The scientific method would mandate an investigation of what ways animals do or do not get ALS. The differences, or similarities, help us build our theory about the disease. Genetically engineering a SOD-1 mutation into mice is not impressive to me, in terms of ALS research.
I checked the index of my 1998, first-edition copy of Mitsumoto's book on ALS. Chapter 17, pages 285 to 299, says that naturally occurring models are mice, dogs, and horses. The authors point out that the apparent similarity to human ALS could be false, and that at least in the case of the Wobbler mouse, it's clearly not ALS. The canine model (HCSMA) is inherited, and features other dissimilarities which (in my view) make it nonequivalent to ALS. The equine model, in horses, appears to be the closest animal model of ALS, as the symptoms are similar to those in humans, and it is non-inherited. In 1998, they said this model has been only recently identified.

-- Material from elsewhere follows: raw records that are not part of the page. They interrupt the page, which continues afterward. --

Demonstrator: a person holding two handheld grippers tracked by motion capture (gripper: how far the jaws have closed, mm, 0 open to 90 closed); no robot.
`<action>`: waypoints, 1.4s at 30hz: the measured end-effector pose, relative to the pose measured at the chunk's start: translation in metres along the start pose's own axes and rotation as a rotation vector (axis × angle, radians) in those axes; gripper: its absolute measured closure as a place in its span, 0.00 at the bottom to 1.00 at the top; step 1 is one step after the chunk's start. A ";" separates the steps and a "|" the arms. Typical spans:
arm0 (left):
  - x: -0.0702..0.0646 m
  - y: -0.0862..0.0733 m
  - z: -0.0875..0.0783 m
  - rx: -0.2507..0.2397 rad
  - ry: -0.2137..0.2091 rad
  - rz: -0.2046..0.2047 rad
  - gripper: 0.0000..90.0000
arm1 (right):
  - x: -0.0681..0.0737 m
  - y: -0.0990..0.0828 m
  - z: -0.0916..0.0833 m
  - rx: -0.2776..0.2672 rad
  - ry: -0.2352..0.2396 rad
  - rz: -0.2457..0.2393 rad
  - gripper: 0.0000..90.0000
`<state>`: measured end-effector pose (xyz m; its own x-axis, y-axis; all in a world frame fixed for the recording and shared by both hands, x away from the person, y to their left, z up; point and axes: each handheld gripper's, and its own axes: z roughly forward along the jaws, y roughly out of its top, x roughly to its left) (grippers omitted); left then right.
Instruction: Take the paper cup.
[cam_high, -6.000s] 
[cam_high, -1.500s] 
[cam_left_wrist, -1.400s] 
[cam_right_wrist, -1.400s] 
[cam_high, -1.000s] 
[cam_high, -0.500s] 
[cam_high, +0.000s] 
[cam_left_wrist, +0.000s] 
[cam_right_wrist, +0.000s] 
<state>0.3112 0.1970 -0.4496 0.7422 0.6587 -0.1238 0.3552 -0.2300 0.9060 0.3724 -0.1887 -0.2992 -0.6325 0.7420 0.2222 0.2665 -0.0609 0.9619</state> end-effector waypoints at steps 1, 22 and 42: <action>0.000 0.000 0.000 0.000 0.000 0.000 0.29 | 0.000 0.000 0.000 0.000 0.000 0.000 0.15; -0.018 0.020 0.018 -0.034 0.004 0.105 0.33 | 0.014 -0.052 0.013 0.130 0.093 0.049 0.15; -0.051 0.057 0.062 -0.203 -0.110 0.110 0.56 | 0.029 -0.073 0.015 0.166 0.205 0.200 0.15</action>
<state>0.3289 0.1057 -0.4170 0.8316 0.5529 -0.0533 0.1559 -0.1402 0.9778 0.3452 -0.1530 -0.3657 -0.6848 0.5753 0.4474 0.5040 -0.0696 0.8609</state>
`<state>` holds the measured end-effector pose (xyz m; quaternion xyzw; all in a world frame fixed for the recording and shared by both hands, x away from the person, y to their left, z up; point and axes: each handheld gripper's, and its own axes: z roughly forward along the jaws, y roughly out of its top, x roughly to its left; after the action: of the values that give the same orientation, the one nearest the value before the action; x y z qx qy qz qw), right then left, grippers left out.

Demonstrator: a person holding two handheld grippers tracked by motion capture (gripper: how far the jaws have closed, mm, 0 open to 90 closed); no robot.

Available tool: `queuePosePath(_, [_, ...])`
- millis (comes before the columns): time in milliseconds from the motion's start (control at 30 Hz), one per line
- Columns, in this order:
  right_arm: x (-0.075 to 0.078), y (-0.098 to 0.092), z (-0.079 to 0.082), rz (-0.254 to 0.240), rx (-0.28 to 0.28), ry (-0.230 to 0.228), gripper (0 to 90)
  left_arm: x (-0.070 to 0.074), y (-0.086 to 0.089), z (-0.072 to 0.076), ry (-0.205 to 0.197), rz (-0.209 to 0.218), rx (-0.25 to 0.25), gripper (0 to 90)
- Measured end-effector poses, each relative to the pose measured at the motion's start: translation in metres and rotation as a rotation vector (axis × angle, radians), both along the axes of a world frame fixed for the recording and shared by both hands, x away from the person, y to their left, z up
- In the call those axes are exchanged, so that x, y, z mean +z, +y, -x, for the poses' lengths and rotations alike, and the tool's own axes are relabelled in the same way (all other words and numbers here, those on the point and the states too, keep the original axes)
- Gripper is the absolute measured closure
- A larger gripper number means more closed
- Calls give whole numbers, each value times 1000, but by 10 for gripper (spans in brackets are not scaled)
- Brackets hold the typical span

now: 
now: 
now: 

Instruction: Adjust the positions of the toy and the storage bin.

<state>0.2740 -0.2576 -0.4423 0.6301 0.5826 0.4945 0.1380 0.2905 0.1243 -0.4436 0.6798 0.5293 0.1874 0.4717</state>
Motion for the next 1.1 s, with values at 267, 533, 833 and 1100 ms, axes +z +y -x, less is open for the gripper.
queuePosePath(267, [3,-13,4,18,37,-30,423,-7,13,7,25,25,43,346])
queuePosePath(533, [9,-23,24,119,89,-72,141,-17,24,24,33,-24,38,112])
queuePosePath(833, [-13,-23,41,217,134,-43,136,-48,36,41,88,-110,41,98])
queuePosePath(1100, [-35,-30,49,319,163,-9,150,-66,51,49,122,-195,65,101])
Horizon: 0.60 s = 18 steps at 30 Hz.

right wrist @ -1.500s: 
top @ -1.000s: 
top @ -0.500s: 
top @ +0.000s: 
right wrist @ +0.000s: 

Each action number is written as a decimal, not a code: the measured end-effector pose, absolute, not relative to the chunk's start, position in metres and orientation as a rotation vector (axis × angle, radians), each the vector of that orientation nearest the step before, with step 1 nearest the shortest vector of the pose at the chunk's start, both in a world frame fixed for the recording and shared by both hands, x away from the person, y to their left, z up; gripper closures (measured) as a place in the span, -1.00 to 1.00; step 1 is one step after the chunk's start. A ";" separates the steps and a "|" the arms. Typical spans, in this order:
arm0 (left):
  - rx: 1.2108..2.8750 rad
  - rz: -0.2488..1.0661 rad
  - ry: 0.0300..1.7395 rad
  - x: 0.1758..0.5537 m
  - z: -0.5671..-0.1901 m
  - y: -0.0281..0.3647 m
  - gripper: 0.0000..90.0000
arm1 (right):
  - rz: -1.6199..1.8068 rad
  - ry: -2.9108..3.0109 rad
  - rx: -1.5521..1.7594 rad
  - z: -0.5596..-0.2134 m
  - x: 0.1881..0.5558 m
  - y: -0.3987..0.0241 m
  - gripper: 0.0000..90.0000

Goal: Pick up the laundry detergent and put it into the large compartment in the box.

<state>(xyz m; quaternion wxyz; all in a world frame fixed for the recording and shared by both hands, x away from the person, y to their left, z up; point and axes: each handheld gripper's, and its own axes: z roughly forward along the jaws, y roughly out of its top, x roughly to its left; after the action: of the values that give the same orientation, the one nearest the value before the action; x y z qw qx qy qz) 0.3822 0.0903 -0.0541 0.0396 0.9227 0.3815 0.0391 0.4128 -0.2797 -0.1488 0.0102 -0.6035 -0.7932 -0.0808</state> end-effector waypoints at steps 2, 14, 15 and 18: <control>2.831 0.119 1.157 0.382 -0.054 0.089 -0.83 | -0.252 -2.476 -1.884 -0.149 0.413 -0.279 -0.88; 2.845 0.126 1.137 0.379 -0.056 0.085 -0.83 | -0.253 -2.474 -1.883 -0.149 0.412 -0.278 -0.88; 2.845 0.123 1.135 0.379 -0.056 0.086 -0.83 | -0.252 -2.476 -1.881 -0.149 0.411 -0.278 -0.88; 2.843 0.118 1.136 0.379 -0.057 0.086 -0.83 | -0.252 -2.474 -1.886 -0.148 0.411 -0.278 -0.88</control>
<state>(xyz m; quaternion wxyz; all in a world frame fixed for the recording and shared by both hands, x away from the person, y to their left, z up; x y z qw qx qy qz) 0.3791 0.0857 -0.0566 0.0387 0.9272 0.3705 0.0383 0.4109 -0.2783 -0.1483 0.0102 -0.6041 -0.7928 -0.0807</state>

But, the authors state, "No naturally-occurring model of MND is entirely adequate as a model for ALS."
Humans have been observing primates both in the wild an in captivity for long enough and in great enough quantity that I suspect that someone would have by now noticed primate ALS.

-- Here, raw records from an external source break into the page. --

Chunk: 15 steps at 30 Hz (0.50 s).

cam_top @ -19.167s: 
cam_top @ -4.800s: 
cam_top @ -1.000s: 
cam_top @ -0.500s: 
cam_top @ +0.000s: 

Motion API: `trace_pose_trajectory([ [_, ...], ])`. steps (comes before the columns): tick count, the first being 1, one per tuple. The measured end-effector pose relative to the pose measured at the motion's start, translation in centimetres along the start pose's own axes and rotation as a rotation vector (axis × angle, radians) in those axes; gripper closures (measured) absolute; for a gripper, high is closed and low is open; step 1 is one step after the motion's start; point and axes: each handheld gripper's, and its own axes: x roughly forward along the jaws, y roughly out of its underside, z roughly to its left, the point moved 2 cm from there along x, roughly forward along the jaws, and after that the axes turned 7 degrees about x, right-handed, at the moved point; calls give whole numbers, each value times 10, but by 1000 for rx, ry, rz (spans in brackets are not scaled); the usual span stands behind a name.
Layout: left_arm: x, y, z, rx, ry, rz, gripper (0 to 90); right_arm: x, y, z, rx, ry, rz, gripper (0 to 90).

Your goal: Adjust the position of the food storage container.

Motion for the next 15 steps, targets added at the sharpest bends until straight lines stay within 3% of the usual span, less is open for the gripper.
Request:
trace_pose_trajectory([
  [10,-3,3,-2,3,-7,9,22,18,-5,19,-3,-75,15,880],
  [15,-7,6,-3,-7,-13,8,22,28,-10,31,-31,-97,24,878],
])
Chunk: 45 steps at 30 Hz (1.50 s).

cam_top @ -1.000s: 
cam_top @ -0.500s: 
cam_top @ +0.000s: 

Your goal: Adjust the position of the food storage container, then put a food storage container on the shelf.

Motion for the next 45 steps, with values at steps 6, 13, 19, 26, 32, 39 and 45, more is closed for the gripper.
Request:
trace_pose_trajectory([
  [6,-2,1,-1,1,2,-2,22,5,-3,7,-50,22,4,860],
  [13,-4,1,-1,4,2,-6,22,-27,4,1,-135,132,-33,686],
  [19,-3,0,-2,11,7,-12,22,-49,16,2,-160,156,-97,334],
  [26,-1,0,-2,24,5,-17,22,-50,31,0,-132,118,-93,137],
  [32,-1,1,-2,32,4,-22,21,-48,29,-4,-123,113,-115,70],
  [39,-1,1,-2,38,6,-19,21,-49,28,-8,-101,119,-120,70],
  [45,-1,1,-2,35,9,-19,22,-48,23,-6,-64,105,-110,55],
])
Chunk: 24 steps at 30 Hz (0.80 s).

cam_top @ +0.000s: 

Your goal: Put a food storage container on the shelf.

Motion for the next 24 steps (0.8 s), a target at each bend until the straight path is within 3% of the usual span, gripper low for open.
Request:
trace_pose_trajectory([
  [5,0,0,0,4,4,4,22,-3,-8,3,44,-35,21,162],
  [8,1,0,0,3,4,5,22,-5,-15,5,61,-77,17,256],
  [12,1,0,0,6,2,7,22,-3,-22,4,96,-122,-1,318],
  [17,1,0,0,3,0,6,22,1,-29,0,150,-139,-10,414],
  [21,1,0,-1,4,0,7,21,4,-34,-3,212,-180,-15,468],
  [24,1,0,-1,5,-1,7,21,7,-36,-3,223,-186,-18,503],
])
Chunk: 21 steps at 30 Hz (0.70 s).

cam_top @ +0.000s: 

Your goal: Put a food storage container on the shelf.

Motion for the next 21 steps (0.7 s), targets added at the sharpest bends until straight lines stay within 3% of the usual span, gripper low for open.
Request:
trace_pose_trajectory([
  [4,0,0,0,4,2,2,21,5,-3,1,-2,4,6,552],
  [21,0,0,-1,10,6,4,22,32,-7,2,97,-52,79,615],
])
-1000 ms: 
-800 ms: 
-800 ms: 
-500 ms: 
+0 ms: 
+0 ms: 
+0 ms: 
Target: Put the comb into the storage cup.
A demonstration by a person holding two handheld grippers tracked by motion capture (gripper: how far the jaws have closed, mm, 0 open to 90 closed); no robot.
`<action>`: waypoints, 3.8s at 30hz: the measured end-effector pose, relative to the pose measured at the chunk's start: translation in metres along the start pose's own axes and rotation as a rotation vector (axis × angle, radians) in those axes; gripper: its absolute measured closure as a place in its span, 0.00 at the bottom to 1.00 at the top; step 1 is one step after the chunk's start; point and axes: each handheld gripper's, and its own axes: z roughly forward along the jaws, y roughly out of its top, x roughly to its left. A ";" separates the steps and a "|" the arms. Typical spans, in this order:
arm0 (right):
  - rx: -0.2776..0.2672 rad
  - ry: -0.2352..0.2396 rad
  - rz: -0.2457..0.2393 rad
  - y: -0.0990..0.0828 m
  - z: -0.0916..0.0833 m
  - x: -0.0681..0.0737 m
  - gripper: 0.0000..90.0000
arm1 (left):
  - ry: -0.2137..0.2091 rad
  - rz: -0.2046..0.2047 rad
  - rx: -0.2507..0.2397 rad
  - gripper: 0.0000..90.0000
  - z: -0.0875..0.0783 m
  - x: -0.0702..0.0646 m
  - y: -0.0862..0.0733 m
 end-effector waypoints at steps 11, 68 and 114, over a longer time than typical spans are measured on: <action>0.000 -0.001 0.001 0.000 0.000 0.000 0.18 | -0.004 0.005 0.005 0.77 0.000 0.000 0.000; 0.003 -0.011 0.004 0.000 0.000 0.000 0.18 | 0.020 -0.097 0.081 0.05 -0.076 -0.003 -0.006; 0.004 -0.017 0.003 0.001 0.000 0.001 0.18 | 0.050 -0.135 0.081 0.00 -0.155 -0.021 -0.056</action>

And as Hopeseeker on braintalk ALS points out:
For instance all cattle in the U.S. (and would think the UK is even more stringent) are supposed to be monitored for signs suggesting Mad Cow. Any cows identified as possibly having this could be checked for MND if they do not have Mad Cow. These are generally "downer" cows with clear impairments of some kind, so if they turn out not to have Mad cow, perhaps MND may be the cause of some of their problems. Older cows and pets should be more likely to show signs of MND.
My two-minute hunch is that animals do not naturally get sporadic ALS, only humans do. Therefore the theory about human ALS is mistaken; It's not a function of motor neurons per se (e.g. length, metabolic work load, etc.), otherwise we would have seen it in the billions of well-loved domestic animals that have lived with us over the centuries (e.g. horses and dogs).
It's not a function of absolute age, either, since Lou Gehrig was pretty young when he got it, and I was only 41 when diagnosed, and there are the rare individuals who get it in their 20s and 30s.
If we're going to implicate modern toxins (which are clustered in time and space toward the developed world, and which would have imposed a geographic distortion on the supposedly sporadic nature of the disorder), then keep in mind that household pets (dogs and cats) are exposed to all the same toxins we are, including reality TV.
I think it's something specific to humans.